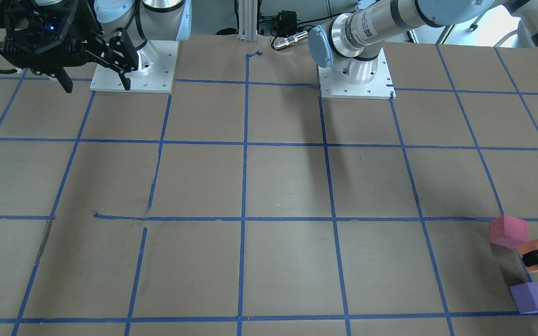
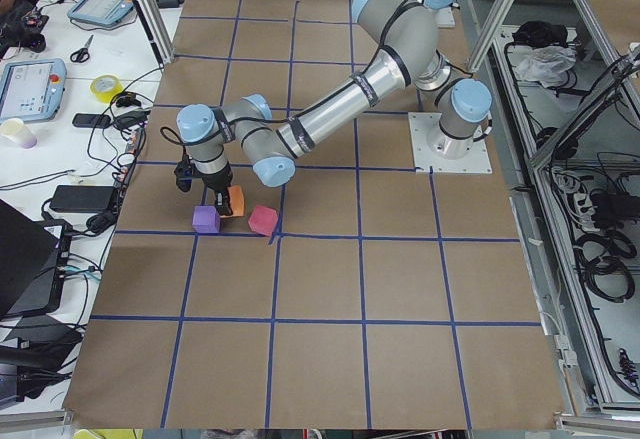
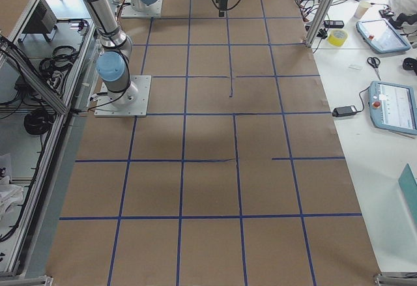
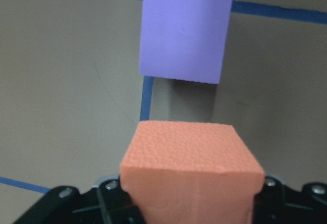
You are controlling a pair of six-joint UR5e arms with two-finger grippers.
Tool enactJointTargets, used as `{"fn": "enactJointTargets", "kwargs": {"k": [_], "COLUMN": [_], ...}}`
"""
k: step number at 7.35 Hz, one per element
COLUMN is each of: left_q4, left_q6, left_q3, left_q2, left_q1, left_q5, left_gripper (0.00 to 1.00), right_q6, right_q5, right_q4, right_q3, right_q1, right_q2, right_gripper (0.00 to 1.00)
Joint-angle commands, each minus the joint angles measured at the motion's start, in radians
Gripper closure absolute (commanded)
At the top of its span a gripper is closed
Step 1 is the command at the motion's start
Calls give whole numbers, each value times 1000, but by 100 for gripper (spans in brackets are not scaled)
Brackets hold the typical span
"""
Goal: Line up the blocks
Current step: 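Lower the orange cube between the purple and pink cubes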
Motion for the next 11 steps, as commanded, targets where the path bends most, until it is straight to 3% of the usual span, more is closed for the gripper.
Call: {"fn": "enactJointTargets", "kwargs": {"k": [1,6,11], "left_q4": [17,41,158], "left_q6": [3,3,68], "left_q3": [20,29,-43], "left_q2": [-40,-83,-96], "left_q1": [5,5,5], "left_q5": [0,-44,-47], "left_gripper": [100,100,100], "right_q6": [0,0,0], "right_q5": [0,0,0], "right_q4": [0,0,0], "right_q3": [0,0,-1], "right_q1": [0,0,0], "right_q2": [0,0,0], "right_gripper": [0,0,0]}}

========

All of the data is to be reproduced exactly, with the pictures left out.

> Expected answer:
You are controlling a pair of six-joint UR5e arms with two-finger grippers.
Tool enactJointTargets, used as `{"fn": "enactJointTargets", "kwargs": {"k": [_], "COLUMN": [_], ...}}`
"""
k: step number at 7.35 Hz, one per element
COLUMN is each of: left_q4, left_q6, left_q3, left_q2, left_q1, left_q5, left_gripper (0.00 to 1.00), right_q6, right_q5, right_q4, right_q3, right_q1, right_q2, right_gripper (0.00 to 1.00)
Joint-angle commands, each minus the joint angles measured at the motion's start, in radians
Gripper closure absolute (commanded)
At the top of its span a gripper is closed
Step 1 is the command at the motion's start
Calls give whole numbers, each value times 1000, but by 100 for gripper (spans in brackets are not scaled)
Brackets hold the typical span
"""
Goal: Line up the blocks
Current step: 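Lower the orange cube between the purple and pink cubes
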Motion for the next 11 steps, as commanded, targets where the path bends most, until it is straight to 3% of the usual span, more is closed for the gripper.
Call: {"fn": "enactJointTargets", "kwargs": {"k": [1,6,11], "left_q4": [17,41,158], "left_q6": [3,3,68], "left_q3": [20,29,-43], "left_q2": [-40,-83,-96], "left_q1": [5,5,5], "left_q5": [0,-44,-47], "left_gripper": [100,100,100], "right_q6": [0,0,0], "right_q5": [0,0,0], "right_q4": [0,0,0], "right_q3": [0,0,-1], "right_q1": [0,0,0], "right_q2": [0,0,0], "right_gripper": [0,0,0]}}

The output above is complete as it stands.